Abstract

This chapter deals with factors affecting transport demand. First, the impact of transport on the various aspects of human life is assessed. The basic definitions and metrics of transport demand, along with an account of their historical evolution, are provided. This chapter explains how transport demand influences all components and activities of the transport system: planning, design, construction, maintenance, operation, level of saturation, fleet, personnel, commercial and tariff policy, revenues. The overwhelming and revolutionary effects of new technologies on transport demand are explored. The principal drivers (income and purchasing power, technological evolutions, travel costs, social attitudes and lifestyle, population, urban development, international trade, industrial evolutions) for both passenger and freight transport are identified and analyzed, and their evolution over time is examined. The correlation between transport demand and economic activity is studied extensively.
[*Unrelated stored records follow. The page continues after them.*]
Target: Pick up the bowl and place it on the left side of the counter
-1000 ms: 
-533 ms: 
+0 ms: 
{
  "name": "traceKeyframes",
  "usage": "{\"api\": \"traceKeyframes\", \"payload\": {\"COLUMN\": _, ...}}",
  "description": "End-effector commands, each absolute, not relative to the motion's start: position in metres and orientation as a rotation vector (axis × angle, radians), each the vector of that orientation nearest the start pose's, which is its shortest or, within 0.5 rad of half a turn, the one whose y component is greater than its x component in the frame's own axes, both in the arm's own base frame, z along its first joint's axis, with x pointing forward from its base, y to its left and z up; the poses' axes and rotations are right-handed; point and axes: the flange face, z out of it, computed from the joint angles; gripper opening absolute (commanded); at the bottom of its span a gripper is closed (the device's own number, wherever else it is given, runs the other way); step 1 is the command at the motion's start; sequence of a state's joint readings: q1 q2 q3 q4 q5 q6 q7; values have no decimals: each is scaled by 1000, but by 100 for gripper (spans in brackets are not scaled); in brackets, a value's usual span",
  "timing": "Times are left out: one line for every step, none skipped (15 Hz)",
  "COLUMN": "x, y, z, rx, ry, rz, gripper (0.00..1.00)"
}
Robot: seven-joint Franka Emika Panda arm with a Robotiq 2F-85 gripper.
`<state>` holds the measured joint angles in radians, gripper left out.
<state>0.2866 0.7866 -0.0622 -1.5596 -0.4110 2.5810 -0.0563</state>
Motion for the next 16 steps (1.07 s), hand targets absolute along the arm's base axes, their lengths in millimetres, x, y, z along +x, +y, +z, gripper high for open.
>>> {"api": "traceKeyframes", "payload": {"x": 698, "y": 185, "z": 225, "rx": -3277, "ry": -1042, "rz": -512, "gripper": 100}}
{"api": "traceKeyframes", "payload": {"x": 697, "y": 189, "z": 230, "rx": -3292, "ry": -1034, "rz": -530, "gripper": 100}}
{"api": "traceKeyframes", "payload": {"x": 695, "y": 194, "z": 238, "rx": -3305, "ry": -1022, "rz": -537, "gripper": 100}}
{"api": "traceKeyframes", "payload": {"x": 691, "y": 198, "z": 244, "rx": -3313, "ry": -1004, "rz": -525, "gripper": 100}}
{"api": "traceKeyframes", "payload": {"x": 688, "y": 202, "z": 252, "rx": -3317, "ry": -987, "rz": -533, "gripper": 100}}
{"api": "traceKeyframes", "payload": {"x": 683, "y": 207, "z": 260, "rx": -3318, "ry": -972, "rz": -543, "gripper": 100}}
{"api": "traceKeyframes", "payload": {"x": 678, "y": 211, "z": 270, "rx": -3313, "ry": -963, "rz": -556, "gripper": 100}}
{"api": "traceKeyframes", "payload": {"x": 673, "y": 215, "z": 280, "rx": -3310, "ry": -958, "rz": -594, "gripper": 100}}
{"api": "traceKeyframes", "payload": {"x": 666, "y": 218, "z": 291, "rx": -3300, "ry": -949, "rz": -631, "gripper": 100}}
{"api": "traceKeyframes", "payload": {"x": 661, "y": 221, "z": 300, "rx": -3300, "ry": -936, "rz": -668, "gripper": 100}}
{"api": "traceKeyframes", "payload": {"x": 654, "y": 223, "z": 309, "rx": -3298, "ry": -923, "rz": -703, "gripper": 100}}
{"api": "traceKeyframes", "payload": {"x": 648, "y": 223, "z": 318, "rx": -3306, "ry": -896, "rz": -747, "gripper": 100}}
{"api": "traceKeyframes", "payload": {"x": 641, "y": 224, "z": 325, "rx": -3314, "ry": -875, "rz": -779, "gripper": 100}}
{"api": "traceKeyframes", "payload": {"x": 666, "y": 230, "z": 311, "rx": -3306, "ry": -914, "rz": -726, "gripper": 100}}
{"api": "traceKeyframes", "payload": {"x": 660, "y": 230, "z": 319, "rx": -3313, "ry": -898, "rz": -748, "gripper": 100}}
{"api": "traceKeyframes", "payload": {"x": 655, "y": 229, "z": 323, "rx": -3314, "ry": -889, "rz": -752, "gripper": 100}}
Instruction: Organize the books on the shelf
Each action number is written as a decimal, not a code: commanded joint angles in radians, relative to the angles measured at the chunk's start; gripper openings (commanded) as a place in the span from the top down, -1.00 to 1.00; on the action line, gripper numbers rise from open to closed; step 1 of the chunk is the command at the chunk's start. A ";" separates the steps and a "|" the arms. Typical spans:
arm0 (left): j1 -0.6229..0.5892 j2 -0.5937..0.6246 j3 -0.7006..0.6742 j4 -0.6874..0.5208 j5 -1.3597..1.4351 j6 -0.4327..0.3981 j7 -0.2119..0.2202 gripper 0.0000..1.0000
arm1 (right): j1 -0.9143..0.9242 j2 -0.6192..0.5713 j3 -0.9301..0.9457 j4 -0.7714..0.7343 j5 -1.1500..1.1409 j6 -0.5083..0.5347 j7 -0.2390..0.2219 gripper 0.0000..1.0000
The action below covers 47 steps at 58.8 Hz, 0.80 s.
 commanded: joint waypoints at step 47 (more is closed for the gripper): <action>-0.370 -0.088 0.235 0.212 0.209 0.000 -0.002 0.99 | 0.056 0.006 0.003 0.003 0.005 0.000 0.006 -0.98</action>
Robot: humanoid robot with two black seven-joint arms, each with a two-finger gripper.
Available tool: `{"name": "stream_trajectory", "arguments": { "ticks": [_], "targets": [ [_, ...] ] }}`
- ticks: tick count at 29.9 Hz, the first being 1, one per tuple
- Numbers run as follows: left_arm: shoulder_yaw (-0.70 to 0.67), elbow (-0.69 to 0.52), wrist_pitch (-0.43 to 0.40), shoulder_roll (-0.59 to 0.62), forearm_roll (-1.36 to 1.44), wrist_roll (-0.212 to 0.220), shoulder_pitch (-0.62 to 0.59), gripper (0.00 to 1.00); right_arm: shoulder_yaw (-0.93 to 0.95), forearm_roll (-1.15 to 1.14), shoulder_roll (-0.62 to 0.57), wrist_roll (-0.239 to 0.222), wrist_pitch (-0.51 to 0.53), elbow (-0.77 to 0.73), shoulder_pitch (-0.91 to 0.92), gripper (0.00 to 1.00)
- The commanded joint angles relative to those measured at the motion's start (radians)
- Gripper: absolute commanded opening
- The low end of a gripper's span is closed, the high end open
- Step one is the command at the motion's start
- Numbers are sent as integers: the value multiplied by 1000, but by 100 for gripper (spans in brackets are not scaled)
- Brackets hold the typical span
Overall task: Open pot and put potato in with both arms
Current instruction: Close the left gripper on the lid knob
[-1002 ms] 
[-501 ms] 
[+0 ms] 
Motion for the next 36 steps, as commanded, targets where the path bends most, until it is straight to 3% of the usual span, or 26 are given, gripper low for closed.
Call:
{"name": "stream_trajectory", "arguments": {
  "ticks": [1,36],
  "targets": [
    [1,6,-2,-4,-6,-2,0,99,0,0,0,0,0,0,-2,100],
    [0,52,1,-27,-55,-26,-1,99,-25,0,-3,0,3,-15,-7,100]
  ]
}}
This chapter also provides a survey of whether there exists some form of coupling (similar rates of growth of transport and gross domestic product [GDP]) or decoupling (a break in the link between transport and GDP). Indexes that testify as to the existence (or not) of coupling or decoupling and factors affecting the degree of decoupling are presented. Other factors of the internal and external environment of a transport activity (such as human resources, energy, environmental effects, institutional framework, globalization, and competition) are investigated. The various forms of elasticities are described.